For this PR to proceed, it would be useful for the maintainers to comment on the direction: in particular, I am now leaning towards dropping the punctuation characters entirely in favour of the word prefixes as per https://github.com/samtools/htslib/pull/1361#issuecomment-993464145. If the maintainers are in favour of that approach, I will rework sam_parse_flag_filter()'s initial mode parameter etc accordingly and finish up the proposed documentation.

jmarshall avatar Jan 18 '22 13:01 jmarshall

Sorry, this was languishing as while in Draft we were assuming it was still in a state of flux. I assume by your comment you're happy with it now and want a review again. (Ie, I'll take another look soon.)

jkbonfield avatar Jan 18 '22 16:01 jkbonfield

For this PR to proceed, it would be useful for the maintainers to comment on the direction: in particular, I am now leaning towards dropping the punctuation characters entirely in favour of the word prefixes as per #1361 (comment). If the maintainers are in favour of that approach, I will rework sam_parse_flag_filter()'s initial mode parameter etc accordingly and finish up the proposed documentation.

That gets my thumbs up. I think I'd find the single character codes somewhat tricky to remember. It's like a nearly-regexp but not enough to be mnemonically unambiguous.

jkbonfield avatar Jan 19 '22 11:01 jkbonfield

What's the status of this, other that "draft"?

I had a play again this morning and think there are still some open questions. Eg:

  • Why does the external struct fields such as omit_any, but the parse API uses string "notall". We should be consistent.

  • Lack of testing. Could we get a test tool?

  • Lack of documentation. Eg "notall" string occurs nowhere in the header file, only in the source. Some of it needs more improvement too. Eg what does #flag mean? It didn't accept a literal # and it's not clear it means numeric given we mix real numbers with symbolic flag numbers (1 and 2). Some examples would help.

I wrote a tiny demo program just to explore, but I'm still struggling to understand some of it.

#include <stdio.h>                                                                                                      
#include "htslib/sam.h"                                                         
                                                                                
int main(int argc, char **argv) {                                               
    sam_flag_filter_t filt = {0};                                               
                                                                                
    printf("Parse=%d\n", sam_parse_flag_filter(argv[2], *argv[1], &filt));      
    printf("%d    all\t%x\n",     filt.has_all,      filt.all);                 
    printf("%d    none\t%x\n",    filt.has_none,     filt.none);                
    printf("%d    any\t%x\n",     filt.has_any,      filt.any);                 
    printf("%d    omitany\t%x\n", filt.has_omit_any, filt.omit_any);            
    printf("%d    exact\t%x\n",   filt.has_exact,    filt.exact);               
                                                                                
    return 0;                                                                   
}                                                                               

This does seem to imply though that there are issues with the parsing.
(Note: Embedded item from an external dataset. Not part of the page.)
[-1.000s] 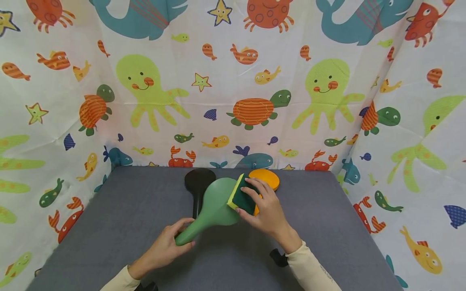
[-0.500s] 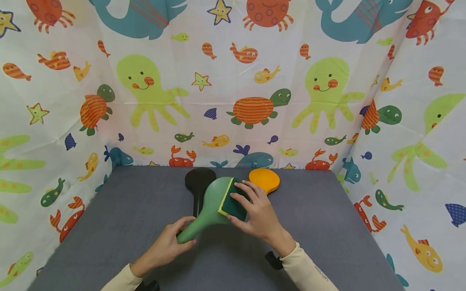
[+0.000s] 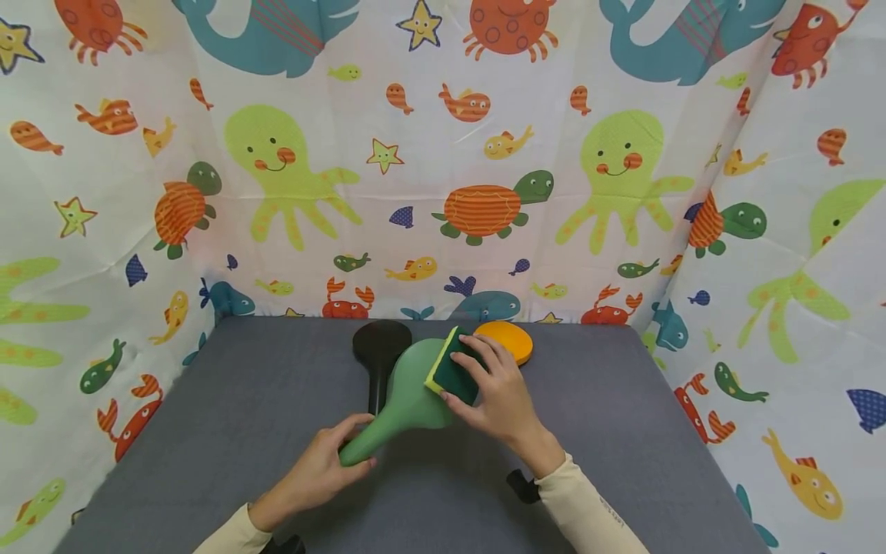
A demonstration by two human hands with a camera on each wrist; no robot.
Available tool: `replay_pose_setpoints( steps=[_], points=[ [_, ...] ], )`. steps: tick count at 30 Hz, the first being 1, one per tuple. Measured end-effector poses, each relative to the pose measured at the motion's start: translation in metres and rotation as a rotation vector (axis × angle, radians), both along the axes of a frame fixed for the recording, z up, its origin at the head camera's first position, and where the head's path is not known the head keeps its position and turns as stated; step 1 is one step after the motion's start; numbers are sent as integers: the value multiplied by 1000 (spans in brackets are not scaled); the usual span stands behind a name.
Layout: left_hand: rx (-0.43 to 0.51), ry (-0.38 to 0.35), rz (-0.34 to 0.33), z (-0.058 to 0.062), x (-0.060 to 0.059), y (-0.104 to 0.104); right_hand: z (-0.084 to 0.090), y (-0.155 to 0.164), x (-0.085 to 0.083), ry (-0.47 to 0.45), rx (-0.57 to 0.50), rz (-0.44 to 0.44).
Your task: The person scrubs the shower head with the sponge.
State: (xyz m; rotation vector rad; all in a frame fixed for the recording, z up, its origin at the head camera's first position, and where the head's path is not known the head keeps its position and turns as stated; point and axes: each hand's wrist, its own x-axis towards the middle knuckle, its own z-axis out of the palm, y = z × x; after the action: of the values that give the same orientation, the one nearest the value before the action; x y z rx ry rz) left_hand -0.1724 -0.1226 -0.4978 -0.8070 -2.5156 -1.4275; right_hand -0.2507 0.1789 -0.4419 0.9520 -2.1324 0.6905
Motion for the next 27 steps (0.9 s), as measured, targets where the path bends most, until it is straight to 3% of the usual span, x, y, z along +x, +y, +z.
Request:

Eg:

$ ./a.out + 'd,R,2'
Parse=0
0    all	0
0    none	0
1    any	422
0    omitany	0
0    exact	0

d, R and 2 are all listed in the documentation as symbolic names:

Flag specification strings are of the form #flag,...,flag,#flag,...,flag,..., i.e., a comma-separated list of flag items (each of which is either a numeric
flag bitset, a symbolic (/[pPuUrR12sxdS_]+/) flag bitset, or a single flag
name (eg "PAIRED")), each of which may be prefixed by a punctuation character
that controls which filter the subsequent items contribute to (until the next
punctuation character):

However 2 has been taken as the number 2 and not symbol 2. How to distinguish? It seems impossible.

Edit: I can use "REVERSE", "DUP" etc, but "READ2" fails. I think this is because the token ends after the D due to the isalpha or '_' check, but I haven't verified that yet.
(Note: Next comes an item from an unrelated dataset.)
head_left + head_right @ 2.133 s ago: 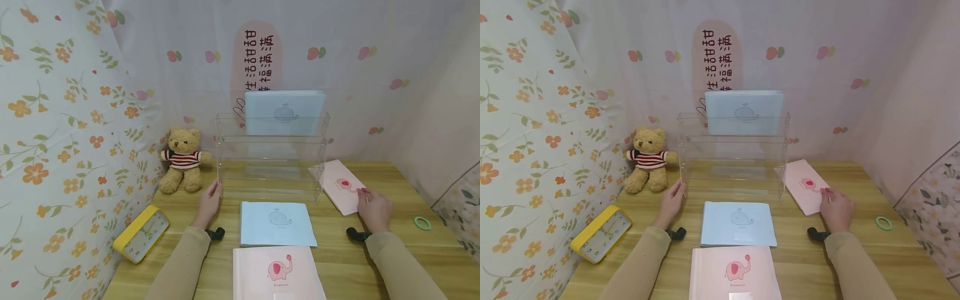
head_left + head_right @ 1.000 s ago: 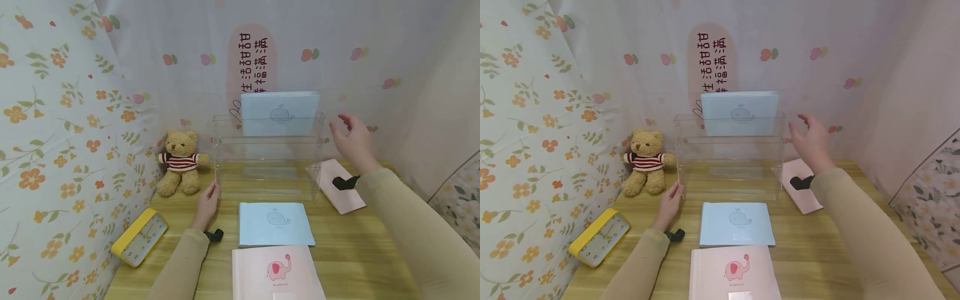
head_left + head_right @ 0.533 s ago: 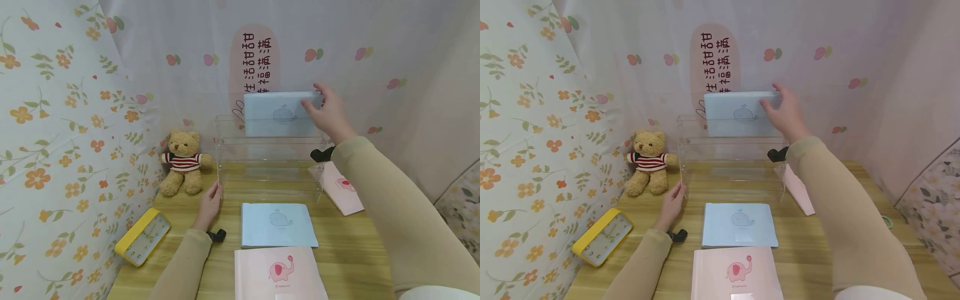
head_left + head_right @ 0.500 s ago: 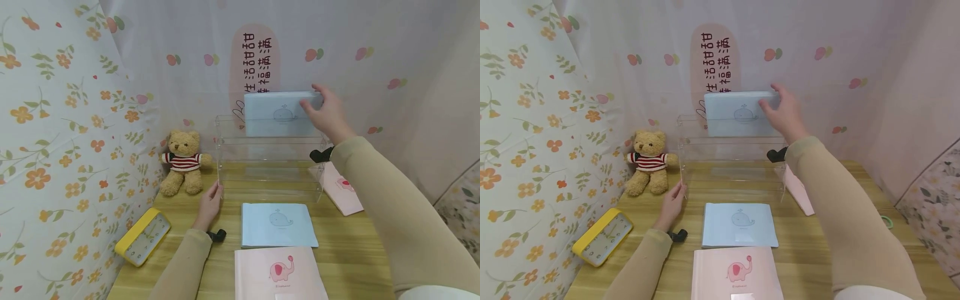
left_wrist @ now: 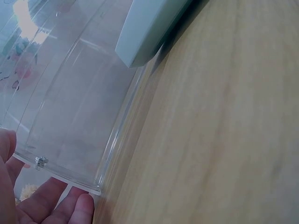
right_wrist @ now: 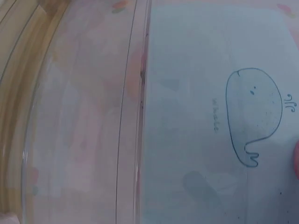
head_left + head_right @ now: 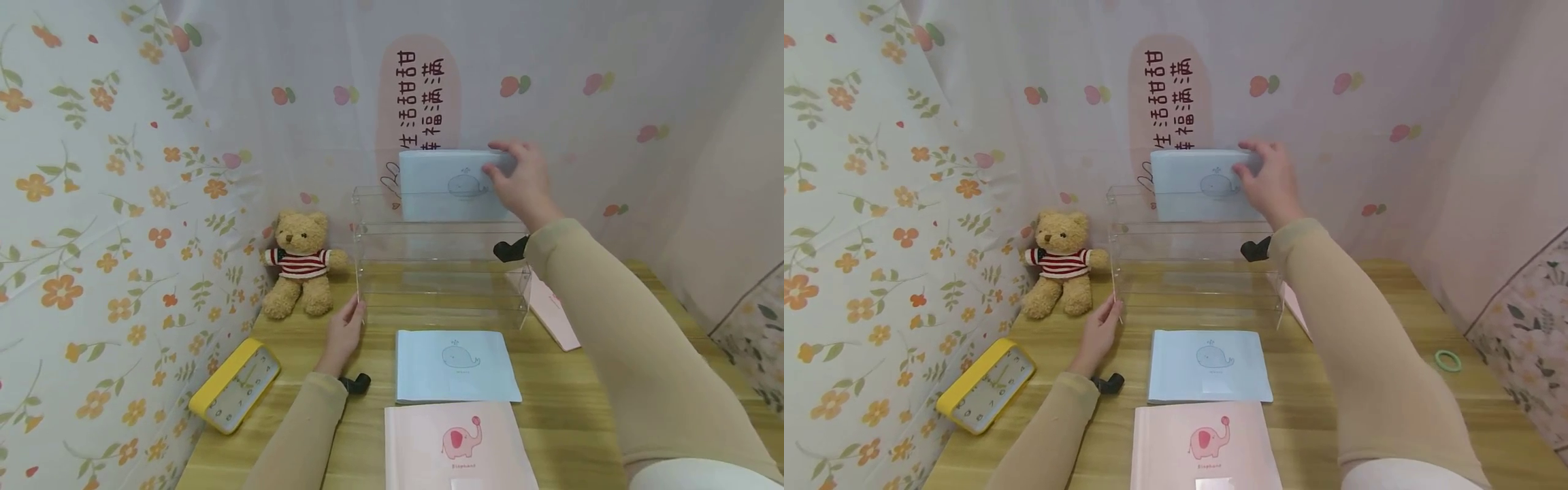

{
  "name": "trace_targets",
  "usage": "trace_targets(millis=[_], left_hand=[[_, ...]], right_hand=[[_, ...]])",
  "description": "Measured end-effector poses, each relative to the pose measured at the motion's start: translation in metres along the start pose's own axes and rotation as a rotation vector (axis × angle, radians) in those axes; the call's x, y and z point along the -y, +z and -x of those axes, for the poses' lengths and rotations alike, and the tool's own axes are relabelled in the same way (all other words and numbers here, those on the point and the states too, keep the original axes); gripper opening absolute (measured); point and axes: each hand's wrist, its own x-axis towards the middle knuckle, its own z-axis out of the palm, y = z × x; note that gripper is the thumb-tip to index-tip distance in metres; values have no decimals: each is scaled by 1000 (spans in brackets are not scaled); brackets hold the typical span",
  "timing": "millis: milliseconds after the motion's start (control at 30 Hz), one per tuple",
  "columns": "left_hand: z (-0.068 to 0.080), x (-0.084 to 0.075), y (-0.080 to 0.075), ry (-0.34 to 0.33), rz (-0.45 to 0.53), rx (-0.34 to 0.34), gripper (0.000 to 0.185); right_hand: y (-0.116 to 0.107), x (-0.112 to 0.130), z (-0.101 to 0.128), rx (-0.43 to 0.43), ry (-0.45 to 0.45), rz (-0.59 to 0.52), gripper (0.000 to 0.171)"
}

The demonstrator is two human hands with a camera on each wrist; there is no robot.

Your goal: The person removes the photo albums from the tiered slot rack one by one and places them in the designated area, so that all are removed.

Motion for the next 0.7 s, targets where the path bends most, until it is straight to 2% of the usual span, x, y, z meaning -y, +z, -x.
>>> trace_targets(millis=[233, 500, 700], left_hand=[[-1, 2, -1, -1, 5, 8, 50], [-1, 3, -1, 5, 14, -3, 49], [-2, 4, 0, 6, 6, -4, 47]], right_hand=[[4, 6, 0, -31, 64, -20, 39], [9, 13, 3, -87, 135, -95, 33], [3, 15, 6, -145, 104, -134, 29]])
jkbonfield avatar Apr 26 '22 11:04 jkbonfield

As an attempt to fix the READ1/READ2 bug, my first stab was this:

@@ -5014,8 +5018,16 @@ static unsigned long sam_parse_flag1(const char *s, char **endptr)
 
         case 'R':
             if (strcmp(name, "REVERSE") == 0) return BAM_FREVERSE;
-            else if (strcmp(name, "READ1") == 0) return BAM_FREAD1;
-            else if (strcmp(name, "READ2") == 0) return BAM_FREAD2;
+            else if (strcmp(name, "READ") == 0) {
+                if (*s == '1') {
+                    (*endptr)++;
+                    return BAM_FREAD1;
+                }
+                if (*s == '2') {
+                    (*endptr)++;
+                    return BAM_FREAD2;
+                }
+            }
             break;

It's a bit hacky, but it works. As expected, the issue is the first loop of for (; isalpha_c(*s) || *s == '_'; s++) truncates on "READ", leaving name and endptr incorrect.

My fix does cure this, but I'm thinking it's not the right one. Specifically if we do something like "UNMAP2REVERSE" then it's parsed as if it was "UNMAP,2,REVERSE" and gives us flag 0x16. I'm thinking it should be a parse error. Likely an isalnum above (starting from an isalpha for first char) instead would make these an error while also fixing the READ1/READ2 parsing.

jkbonfield avatar Apr 26 '22 12:04 jkbonfield

The status of this is draft, and as of back in January it is being refactored as discussed at the time. So don't bother reading the current draft's code too closely, as I'll push something rather different when I get back to it.

jmarshall avatar Aug 05 '22 15:08 jmarshall